> [Work required] Filter the data for lines with the word "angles", then copy every line so identified.

> [Exercise data]

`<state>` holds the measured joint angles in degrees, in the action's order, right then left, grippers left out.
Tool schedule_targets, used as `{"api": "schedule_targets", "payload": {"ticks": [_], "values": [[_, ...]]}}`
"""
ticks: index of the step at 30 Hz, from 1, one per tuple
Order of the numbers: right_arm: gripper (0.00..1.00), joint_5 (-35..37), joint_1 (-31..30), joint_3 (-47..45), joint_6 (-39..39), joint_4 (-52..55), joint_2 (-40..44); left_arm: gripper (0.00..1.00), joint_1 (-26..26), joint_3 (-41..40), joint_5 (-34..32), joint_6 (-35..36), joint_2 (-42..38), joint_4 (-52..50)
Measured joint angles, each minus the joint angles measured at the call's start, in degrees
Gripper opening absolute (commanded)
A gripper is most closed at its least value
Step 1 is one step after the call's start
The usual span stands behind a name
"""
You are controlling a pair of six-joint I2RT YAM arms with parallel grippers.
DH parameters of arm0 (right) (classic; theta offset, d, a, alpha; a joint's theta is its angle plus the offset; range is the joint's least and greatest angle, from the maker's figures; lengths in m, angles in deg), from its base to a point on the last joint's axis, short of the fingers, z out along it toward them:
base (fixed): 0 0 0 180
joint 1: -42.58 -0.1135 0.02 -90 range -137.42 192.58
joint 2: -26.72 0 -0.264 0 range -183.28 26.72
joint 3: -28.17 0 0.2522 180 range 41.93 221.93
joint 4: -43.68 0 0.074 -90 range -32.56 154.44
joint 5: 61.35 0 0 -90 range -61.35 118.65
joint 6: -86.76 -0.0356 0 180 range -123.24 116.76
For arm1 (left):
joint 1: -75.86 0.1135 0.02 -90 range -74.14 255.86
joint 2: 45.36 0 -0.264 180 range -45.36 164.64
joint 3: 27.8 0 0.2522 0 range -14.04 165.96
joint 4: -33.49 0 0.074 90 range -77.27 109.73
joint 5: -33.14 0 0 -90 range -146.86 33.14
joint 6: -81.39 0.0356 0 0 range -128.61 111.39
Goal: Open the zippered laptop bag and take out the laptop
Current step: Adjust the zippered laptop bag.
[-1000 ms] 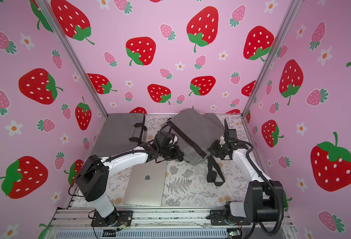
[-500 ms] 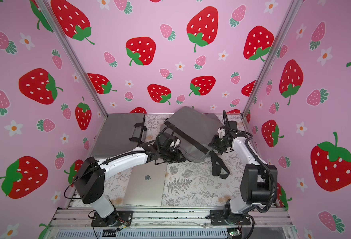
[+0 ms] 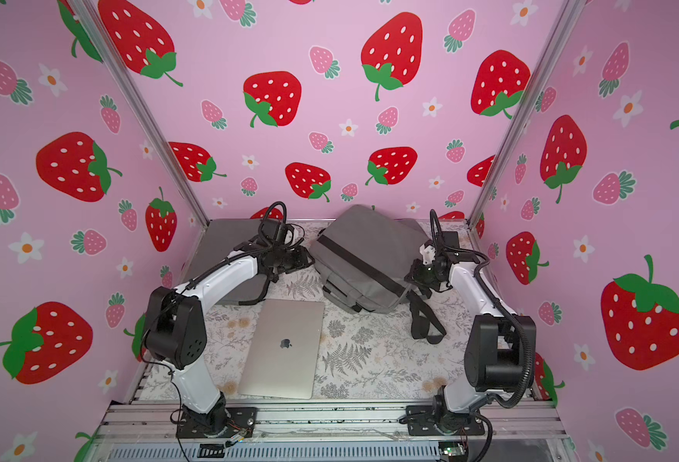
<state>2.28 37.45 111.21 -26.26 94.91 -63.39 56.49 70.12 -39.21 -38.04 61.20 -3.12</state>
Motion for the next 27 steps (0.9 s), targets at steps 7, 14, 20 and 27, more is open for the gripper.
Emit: {"api": "schedule_targets", "payload": {"ticks": [7, 14, 20, 27], "values": [[0.00, -0.07, 0.17, 0.66, 0.44, 0.52, -1.09, 0.49, 3.48, 8.79, 3.37, -0.37, 12.00, 1.68], [0.00, -0.26, 0.26, 0.87, 0.66, 0.68, -1.49, 0.49, 3.87, 14.27, 6.95, -3.02, 19.34, 4.52], [0.00, -0.33, 0.28, 0.87, 0.79, 0.70, -2.01, 0.32, 4.02, 18.23, 9.68, -5.53, 22.18, 5.62], [0.00, -0.04, 0.61, 2.21, 0.90, 1.49, -3.34, 0.00, 4.55, 18.08, 11.26, -6.45, 21.99, 5.44]]}}
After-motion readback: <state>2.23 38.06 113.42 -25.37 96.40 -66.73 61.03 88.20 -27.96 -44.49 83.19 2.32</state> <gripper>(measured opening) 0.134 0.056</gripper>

> [Your response]
`<state>` holds the measured joint angles in degrees, in the action's order, right then left, grippers left out.
Measured joint angles, each minus the joint angles measured at the call's start, in degrees
DH parameters of arm0 (right) (classic; theta offset, d, a, alpha; a joint's theta is its angle plus the offset; range is the joint's least and greatest angle, from the maker's figures; lengths in m, angles in deg), from its base to a point on the last joint's axis, short of the fingers, z out along it toward them:

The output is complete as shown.